Left report should provide inspiration

And the money? “Of course we also have to talk about money.” To do this, it is necessary to approach the group’s social politicians. “I will do that,” announces Schierenbeck. One person she would open doors to is the SPD MP Takis Mehmet Ali. “I don’t have the feeling that the topic has been discussed much on the surface so far,” he says. He has been sitting in the Bundestag for two years, and right at the beginning of the electoral term he campaigned for a different method for calculating standard rates. “But that wasn’t capable of gaining a majority,” says Mehmet Ali. He would prefer that social policy be fundamentally aligned with sustainability criteria.
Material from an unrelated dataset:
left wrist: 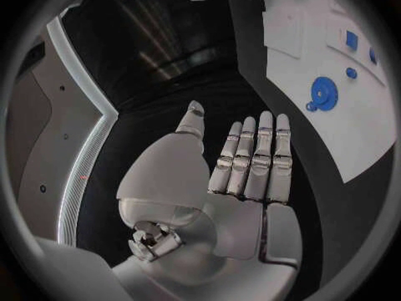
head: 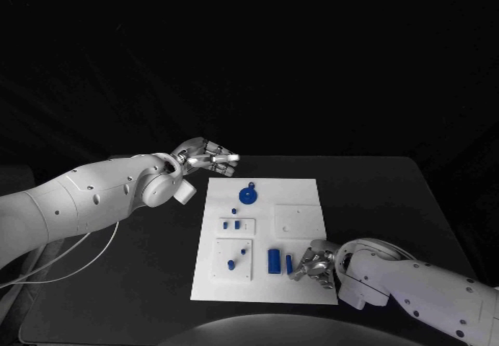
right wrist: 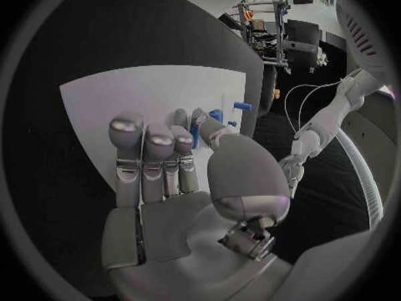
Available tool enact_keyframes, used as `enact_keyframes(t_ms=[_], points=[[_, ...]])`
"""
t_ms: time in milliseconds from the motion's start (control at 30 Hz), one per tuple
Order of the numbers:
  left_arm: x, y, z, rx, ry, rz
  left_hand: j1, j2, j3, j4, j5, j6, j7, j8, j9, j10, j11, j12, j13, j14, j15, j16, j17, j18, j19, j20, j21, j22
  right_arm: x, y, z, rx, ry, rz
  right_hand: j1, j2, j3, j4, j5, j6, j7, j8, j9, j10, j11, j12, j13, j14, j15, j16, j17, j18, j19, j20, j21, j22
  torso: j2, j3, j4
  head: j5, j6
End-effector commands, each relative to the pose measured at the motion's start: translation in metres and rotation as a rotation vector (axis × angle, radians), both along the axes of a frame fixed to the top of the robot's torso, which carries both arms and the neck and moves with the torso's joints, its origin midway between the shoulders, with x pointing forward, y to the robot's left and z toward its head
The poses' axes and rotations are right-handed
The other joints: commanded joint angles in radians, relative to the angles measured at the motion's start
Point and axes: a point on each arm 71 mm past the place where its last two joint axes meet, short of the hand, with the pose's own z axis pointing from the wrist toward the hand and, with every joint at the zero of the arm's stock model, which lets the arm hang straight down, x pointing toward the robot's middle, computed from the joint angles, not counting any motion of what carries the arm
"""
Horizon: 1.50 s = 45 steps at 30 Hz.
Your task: Assemble the parts on the task board
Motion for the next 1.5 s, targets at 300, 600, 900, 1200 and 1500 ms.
enact_keyframes(t_ms=[300, 600, 900, 1200, 1500], points=[[-0.0009, -0.0016, -0.0004, 0.006, 0.002, -0.019, 0.0, 0.012, -0.001, -0.006, -0.006, -0.004, 0.002, 0.001, 0.0, 0.0, 0.002, -0.002, 0.0, -0.004, 0.002, -0.003, 0.0, -0.002, 0.002, -0.002, -0.003, 0.0, 0.0012, -0.0026, -0.0029, -0.044, 0.019, -0.007, -0.011, -0.012, 0.012, -0.021, -0.002, -0.025, 0.001, -0.004, 0.087, -0.002, -0.005, -0.016, 0.0, -0.001, -0.005, -0.015, -0.001, -0.018, 0.033, -0.006, -0.006, 0.089, 0.0, 0.0003, -0.0001, -0.001, -0.002], [-0.0007, -0.0011, -0.0012, 0.017, 0.006, -0.018, 0.002, 0.018, -0.001, -0.007, -0.006, -0.004, 0.003, 0.001, 0.0, 0.001, 0.002, -0.002, 0.0, -0.003, 0.002, -0.003, 0.0, -0.001, 0.006, -0.002, -0.001, 0.0, 0.0006, -0.0015, -0.0051, -0.054, 0.04, 0.012, 0.061, -0.05, -0.078, -0.115, 0.116, -0.006, -0.001, -0.005, 0.085, -0.006, -0.002, -0.013, -0.001, 0.001, -0.003, -0.017, -0.005, -0.017, 0.03, -0.002, -0.008, 0.09, 0.0, 0.0006, -0.0001, 0.001, -0.007], [-0.0005, -0.0008, -0.0016, 0.023, 0.009, -0.017, 0.008, 0.028, -0.003, -0.017, -0.006, -0.003, 0.002, 0.001, 0.0, 0.001, 0.001, -0.003, 0.0, -0.003, 0.002, -0.003, 0.0, 0.001, 0.007, -0.002, -0.002, 0.0, 0.0014, -0.0008, -0.0042, -0.03, 0.022, 0.008, 0.088, -0.064, -0.134, -0.113, 0.152, 0.01, 0.0, -0.006, 0.056, -0.005, -0.003, -0.006, -0.003, 0.0, -0.002, -0.011, -0.003, -0.017, 0.03, -0.001, -0.001, 0.091, 0.0, 0.001, -0.0014, 0.003, -0.008], [-0.0005, -0.0005, -0.0018, 0.024, 0.01, -0.017, 0.008, 0.033, -0.008, -0.024, -0.006, -0.003, 0.002, 0.001, 0.0, 0.002, 0.001, -0.003, 0.0, -0.002, 0.002, -0.003, 0.0, 0.001, 0.008, -0.002, -0.002, 0.0, 0.0021, -0.001, -0.0014, 0.039, 0.001, -0.014, 0.096, -0.081, -0.232, -0.04, 0.112, 0.01, 0.002, -0.005, 0.059, -0.001, -0.002, 0.0, -0.003, 0.0, -0.002, -0.007, 0.0, -0.015, 0.032, -0.002, 0.006, 0.092, 0.001, 0.0014, -0.0008, 0.003, -0.007], [-0.0008, -0.0002, -0.0018, 0.024, 0.01, -0.018, 0.009, 0.035, -0.01, -0.027, -0.006, -0.003, 0.002, 0.001, 0.0, 0.002, 0.001, -0.003, 0.0, -0.002, 0.002, -0.003, 0.0, 0.002, 0.008, -0.002, -0.002, 0.0, 0.0042, -0.0057, -0.0003, 0.068, -0.017, -0.04, 0.103, -0.076, -0.296, 0.066, 0.036, 0.004, 0.004, -0.005, 0.09, 0.001, -0.001, 0.007, 0.0, 0.0, -0.003, 0.0, 0.004, -0.013, 0.034, -0.001, 0.013, 0.093, 0.0, 0.0002, 0.0001, -0.001, -0.006]])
Is it because of the costs and the difficult debates about past increases that material food poverty is avoided? It’s possible, the Lörrach MP suspects. “But at some point we have to discuss it.” He hopes the topic could be incorporated into the parliamentary process via the Petitions Committee. The Left’s report may also provide some impetus. Mehmet Ali assesses it differently than Heil: “I think the report is good.”